▶ _EXERCISE GOAL_:
Produce an exact copy of the lines from the line that contains "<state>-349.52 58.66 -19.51" to the end of the listing below.

▶ _COLLECTED MATERIAL_:
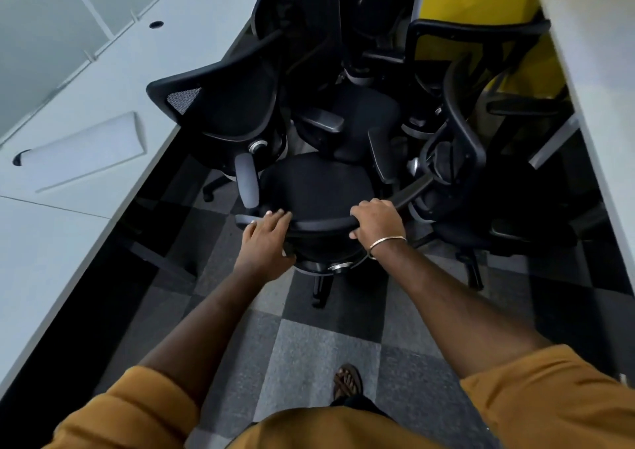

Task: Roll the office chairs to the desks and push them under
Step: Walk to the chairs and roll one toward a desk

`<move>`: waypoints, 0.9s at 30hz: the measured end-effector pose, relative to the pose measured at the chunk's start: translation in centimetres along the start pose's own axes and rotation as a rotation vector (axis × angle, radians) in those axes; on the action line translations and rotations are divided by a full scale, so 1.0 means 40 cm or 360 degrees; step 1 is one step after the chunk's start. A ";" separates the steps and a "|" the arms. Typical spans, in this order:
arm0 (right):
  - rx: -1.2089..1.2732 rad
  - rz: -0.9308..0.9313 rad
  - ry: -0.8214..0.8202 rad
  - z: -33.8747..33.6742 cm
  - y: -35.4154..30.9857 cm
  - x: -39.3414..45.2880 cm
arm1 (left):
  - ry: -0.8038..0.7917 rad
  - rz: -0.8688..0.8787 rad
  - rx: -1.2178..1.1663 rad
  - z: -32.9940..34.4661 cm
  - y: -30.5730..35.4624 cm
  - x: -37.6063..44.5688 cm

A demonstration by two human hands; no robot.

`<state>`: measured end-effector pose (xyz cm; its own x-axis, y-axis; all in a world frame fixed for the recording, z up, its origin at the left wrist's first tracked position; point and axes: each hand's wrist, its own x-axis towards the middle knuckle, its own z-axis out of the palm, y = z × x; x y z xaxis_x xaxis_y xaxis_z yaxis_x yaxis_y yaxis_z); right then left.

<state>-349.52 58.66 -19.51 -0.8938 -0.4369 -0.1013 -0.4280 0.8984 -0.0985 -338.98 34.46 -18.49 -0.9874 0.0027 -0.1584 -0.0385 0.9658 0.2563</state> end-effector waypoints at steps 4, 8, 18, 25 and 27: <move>-0.0050 0.0011 -0.0057 0.007 -0.052 -0.038 | -0.0007 0.0054 0.0193 -0.011 -0.029 -0.001; -0.0085 -0.0043 -0.0108 0.010 -0.090 -0.096 | 0.0012 0.0064 0.0310 -0.021 -0.035 -0.015; -0.0309 -0.0077 -0.0622 -0.037 0.048 -0.224 | -0.0335 0.0269 0.0470 0.064 0.028 -0.078; -0.0279 0.0063 -0.0728 -0.033 0.023 -0.281 | -0.0305 0.0226 0.0441 0.082 0.062 -0.146; -0.0195 0.0094 -0.0729 -0.032 -0.029 -0.310 | -0.0309 0.0183 0.0440 0.081 0.037 -0.168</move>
<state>-338.13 63.10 -16.89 -0.7780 -0.3348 -0.5316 -0.4154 0.9090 0.0354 -331.92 36.70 -20.14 -0.9342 0.1392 -0.3285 0.1406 0.9899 0.0196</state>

▶ _TASK OUTPUT_:
<state>-349.52 58.66 -19.51 -0.8938 -0.4369 -0.1013 -0.4280 0.8984 -0.0985 -338.98 34.46 -18.49 -0.9874 0.0027 -0.1584 -0.0385 0.9658 0.2563</state> end-effector waypoints at steps 4, 8, 18, 25 and 27: <move>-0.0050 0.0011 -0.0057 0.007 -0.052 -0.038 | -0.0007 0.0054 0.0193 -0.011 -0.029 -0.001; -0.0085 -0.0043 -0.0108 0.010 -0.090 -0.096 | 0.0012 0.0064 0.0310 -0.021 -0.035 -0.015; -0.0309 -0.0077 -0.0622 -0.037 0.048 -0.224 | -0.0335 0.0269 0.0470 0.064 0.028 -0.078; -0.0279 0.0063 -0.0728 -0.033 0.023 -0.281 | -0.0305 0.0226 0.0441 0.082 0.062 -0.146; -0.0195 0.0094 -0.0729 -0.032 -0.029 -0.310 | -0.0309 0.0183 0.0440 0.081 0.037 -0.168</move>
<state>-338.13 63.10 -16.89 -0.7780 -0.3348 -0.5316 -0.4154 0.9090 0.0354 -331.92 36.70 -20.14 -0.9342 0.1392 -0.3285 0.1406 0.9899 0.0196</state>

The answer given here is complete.